▶ **Task**:
Copy the lines exactly as they appear, starting with the first line of the records and ending with the line that contains "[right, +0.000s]".

Dataset records:
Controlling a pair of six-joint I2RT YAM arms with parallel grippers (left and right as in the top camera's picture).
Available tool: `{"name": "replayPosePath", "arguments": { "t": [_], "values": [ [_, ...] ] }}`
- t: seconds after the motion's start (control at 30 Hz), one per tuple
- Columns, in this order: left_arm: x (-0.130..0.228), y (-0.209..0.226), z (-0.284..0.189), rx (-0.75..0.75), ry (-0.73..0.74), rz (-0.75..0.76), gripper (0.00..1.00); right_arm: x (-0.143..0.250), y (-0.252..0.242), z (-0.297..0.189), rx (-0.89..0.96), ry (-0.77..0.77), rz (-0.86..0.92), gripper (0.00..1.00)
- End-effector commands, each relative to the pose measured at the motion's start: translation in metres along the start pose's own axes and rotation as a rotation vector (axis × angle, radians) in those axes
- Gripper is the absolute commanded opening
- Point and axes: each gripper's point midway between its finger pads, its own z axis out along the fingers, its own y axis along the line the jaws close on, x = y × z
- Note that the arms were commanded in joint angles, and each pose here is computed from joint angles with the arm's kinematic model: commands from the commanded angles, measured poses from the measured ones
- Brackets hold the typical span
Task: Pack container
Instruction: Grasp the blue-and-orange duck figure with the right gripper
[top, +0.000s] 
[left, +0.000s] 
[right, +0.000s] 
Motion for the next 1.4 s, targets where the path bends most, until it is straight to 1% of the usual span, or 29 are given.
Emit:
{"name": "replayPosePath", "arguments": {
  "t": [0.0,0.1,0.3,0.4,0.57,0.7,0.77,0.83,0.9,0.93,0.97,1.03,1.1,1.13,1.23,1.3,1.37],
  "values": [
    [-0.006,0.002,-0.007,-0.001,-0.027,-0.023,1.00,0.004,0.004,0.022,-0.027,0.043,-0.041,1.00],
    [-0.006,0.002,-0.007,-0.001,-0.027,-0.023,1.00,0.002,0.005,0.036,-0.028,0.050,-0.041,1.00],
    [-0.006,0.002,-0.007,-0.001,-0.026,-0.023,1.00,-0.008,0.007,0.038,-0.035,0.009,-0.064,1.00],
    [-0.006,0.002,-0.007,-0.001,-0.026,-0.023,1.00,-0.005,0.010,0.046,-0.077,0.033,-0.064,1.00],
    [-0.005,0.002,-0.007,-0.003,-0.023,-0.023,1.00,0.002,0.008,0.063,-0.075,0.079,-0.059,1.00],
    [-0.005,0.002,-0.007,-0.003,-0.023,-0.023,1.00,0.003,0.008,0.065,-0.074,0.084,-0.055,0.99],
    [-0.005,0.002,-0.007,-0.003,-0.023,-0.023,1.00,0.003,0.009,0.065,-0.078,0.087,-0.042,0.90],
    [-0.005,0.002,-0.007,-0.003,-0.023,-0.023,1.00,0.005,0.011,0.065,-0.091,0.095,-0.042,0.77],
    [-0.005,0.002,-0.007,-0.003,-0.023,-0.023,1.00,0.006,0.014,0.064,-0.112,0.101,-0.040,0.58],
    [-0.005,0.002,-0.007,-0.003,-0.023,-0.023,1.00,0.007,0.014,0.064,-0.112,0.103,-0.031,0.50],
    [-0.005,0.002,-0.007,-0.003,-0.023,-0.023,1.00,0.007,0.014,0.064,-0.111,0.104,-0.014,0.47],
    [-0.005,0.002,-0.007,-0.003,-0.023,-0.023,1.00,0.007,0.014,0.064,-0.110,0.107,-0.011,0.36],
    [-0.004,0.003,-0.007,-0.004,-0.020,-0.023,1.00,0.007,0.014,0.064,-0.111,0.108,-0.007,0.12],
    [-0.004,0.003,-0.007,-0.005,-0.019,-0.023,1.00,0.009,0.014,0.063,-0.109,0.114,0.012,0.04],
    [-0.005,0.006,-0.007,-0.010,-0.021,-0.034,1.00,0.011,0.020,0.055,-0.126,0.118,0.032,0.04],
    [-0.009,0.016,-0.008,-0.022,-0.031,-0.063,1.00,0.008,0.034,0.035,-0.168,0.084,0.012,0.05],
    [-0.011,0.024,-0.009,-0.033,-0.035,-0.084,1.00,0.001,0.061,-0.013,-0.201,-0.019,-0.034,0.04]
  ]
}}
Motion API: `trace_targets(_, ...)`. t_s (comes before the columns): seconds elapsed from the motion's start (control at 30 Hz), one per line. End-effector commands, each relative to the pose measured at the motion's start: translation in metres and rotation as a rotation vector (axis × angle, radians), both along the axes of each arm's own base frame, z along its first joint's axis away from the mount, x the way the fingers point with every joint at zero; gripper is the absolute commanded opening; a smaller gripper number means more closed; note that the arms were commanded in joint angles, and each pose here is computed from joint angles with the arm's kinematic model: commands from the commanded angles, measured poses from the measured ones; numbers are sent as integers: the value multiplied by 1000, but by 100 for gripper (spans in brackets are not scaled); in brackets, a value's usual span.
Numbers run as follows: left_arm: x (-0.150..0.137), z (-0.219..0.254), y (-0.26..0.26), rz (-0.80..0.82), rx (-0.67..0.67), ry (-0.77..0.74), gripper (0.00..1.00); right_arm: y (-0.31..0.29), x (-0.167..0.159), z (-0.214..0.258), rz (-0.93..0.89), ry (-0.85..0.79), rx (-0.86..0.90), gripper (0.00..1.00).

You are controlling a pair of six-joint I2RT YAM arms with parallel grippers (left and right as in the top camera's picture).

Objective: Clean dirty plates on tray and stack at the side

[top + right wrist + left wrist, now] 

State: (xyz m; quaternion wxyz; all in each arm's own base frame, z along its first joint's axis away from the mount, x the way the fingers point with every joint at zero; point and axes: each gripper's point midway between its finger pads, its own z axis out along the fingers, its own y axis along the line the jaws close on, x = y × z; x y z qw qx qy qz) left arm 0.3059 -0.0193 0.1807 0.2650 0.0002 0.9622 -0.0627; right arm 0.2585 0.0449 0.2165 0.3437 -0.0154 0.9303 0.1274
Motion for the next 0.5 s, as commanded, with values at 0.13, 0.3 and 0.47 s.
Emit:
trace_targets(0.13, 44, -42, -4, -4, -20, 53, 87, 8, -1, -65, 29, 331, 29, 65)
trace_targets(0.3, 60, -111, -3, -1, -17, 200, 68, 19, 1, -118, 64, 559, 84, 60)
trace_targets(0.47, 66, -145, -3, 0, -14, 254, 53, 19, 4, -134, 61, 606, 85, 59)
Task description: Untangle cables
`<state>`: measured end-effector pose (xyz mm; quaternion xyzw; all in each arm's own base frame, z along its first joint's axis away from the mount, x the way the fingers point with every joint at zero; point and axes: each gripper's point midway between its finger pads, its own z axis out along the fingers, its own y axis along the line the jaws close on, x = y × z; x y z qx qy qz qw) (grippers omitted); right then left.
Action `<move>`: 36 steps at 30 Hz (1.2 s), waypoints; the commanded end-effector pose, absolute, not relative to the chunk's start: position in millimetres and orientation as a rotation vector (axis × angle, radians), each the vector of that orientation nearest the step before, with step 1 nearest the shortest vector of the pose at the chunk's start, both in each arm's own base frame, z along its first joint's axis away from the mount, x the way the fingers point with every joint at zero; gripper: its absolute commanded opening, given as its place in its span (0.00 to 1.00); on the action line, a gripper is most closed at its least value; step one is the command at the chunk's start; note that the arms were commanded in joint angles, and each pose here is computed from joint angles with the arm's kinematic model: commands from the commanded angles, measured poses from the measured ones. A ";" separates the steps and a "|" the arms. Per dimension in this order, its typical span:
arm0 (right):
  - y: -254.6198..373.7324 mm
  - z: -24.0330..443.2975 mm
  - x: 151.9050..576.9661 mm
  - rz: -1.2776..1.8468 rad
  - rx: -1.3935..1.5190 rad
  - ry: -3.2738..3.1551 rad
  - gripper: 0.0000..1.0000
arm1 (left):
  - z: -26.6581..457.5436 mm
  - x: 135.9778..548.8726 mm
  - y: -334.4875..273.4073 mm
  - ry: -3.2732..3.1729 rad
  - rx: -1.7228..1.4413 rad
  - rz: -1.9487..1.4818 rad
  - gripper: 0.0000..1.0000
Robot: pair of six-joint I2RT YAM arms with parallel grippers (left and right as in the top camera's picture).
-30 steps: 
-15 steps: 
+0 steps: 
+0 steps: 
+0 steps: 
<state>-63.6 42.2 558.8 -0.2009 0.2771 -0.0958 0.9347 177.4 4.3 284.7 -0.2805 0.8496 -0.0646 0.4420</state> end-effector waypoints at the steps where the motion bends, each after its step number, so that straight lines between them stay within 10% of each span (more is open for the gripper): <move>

▶ **Result for this task**:
Controlling a pair of six-joint I2RT YAM arms with parallel grippers (left and right as in the top camera's picture).
Available tool: `{"name": "replayPosePath", "arguments": { "t": [_], "values": [ [_, ...] ] }}`
- t: seconds after the motion's start (control at 30 Hz), one per tuple
- Columns, in this order: left_arm: x (-0.130..0.228), y (-0.209..0.226), z (-0.284..0.189), rx (-0.75..0.75), ry (-0.73..0.74), rz (-0.75..0.76), gripper (0.00..1.00); right_arm: x (-0.143..0.250), y (-0.252..0.242), z (-0.297..0.189), rx (-0.89..0.96), ry (-0.77..0.77), rz (-0.86..0.92), gripper (0.00..1.00)
- End-effector commands, each relative to the pose measured at the motion's start: translation in metres along the start pose's own axes and rotation as a rotation vector (axis × angle, radians) in those axes
- Gripper is the absolute commanded opening
- Point and axes: each gripper's point midway between its finger pads, its own z axis out along the fingers, its own y axis along the line the jaws close on, x = y × z
- Note that the arms were commanded in joint angles, and each pose here is computed from joint angles with the arm's kinematic model: commands from the commanded angles, measured poses from the measured ones
- Brackets hold the typical span
Task: Pack container
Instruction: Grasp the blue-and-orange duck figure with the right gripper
[top, +0.000s] 
[left, +0.000s] 
[right, +0.000s] 

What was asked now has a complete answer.